*WHAT THIS TASK INVOLVES*
In the records below, find the line with "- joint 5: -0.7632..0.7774" and the line with "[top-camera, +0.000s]"; return exactly those lines and every line between them.
START DATA EXTRACTS
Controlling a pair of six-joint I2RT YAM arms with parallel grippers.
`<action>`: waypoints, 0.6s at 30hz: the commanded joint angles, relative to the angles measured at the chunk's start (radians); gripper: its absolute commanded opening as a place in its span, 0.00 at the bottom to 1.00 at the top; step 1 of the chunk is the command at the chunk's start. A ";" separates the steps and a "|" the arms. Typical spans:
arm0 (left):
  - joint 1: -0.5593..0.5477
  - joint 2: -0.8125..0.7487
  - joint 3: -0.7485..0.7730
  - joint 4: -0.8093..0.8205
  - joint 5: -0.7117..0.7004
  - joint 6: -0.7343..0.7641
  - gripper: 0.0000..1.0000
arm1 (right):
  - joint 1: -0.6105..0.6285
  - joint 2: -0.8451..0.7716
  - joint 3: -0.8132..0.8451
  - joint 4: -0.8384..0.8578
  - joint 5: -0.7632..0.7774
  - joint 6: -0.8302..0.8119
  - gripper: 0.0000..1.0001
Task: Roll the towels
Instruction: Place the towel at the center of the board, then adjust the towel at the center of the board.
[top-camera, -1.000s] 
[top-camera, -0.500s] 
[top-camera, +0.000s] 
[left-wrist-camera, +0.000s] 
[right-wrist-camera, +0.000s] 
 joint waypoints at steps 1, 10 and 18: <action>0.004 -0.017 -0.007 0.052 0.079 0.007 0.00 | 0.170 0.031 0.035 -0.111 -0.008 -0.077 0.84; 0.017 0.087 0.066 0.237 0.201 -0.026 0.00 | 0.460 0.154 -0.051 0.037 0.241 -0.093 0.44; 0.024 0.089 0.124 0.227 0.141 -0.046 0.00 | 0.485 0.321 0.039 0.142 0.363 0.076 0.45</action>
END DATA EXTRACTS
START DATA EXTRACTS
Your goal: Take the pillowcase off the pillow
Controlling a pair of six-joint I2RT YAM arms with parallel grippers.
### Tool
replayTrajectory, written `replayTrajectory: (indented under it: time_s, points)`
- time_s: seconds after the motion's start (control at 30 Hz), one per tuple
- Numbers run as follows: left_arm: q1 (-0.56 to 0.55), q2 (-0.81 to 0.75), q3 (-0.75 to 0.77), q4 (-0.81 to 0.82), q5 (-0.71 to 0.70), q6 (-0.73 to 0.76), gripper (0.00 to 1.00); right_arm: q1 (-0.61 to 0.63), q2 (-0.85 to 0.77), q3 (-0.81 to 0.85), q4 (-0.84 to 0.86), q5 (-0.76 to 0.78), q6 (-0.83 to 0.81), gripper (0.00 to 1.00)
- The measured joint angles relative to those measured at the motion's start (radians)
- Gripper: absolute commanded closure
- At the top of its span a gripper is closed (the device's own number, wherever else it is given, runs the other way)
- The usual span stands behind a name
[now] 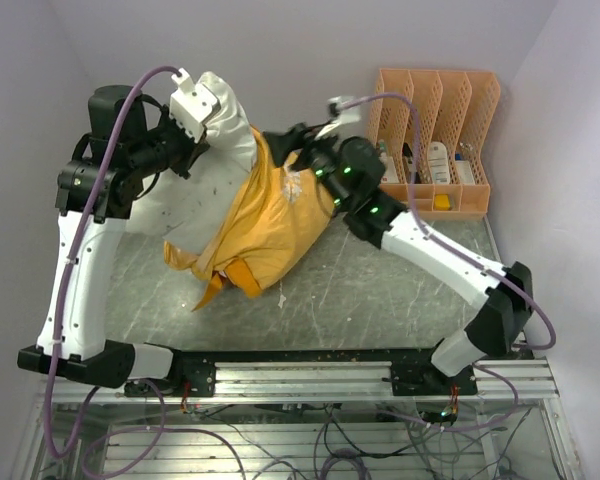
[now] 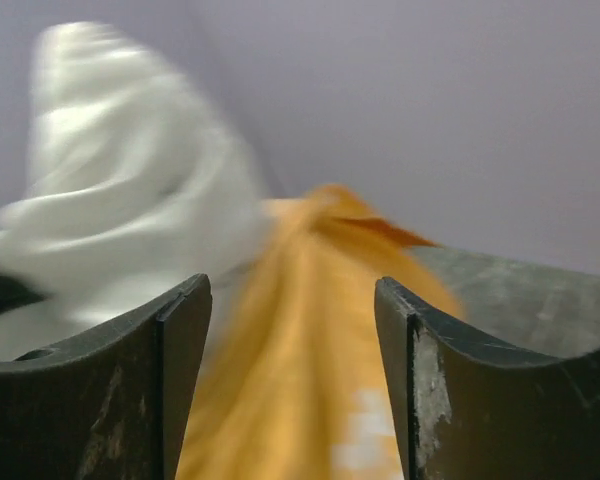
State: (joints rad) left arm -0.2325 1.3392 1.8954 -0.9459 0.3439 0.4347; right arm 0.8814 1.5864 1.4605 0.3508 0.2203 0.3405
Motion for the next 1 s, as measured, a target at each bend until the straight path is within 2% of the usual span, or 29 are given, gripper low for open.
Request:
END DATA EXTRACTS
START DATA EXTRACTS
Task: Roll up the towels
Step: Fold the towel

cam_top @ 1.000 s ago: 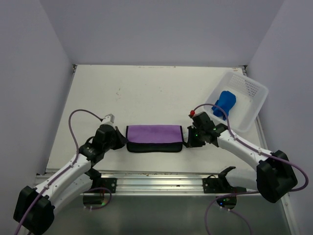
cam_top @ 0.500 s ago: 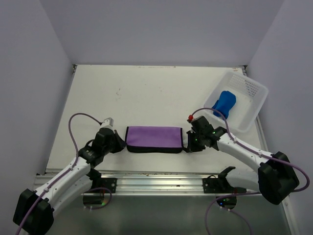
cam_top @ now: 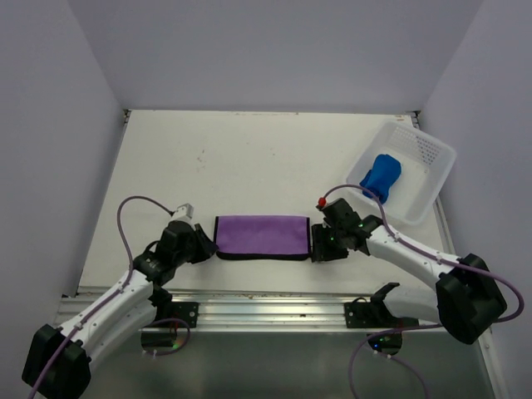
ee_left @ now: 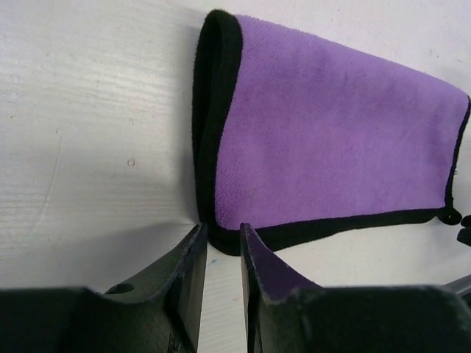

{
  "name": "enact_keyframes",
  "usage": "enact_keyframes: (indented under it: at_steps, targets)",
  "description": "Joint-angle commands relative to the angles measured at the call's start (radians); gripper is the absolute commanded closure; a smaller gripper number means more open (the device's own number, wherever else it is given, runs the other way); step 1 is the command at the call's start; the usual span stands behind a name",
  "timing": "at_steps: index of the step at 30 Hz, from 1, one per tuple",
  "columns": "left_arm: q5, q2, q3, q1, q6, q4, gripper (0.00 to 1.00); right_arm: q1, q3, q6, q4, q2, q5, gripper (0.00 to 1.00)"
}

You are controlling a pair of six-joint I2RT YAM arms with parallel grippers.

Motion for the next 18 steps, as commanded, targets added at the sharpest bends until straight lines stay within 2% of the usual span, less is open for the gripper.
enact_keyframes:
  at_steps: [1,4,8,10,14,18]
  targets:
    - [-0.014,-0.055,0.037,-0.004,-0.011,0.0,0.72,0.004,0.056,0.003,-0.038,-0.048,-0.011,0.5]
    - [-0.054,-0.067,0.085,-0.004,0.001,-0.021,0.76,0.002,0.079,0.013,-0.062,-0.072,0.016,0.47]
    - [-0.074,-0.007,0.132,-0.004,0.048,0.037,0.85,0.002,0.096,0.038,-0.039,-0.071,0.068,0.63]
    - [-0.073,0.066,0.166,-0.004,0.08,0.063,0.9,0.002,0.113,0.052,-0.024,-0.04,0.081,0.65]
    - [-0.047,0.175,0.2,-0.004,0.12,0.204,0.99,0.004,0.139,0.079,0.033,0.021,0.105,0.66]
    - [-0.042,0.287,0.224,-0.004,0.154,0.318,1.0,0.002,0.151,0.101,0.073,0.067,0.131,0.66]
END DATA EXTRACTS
*ANSWER FOR THE TASK*
  - joint 5: -0.7632..0.7774
  - joint 6: -0.8302..0.8119
  - gripper: 0.0000..1.0001
Task: Roll the towels
Instruction: Place the towel at the center of the board, then adjust the towel at the center of the board.
[top-camera, -1.000s] 
[top-camera, -0.500s] 
[top-camera, +0.000s] 

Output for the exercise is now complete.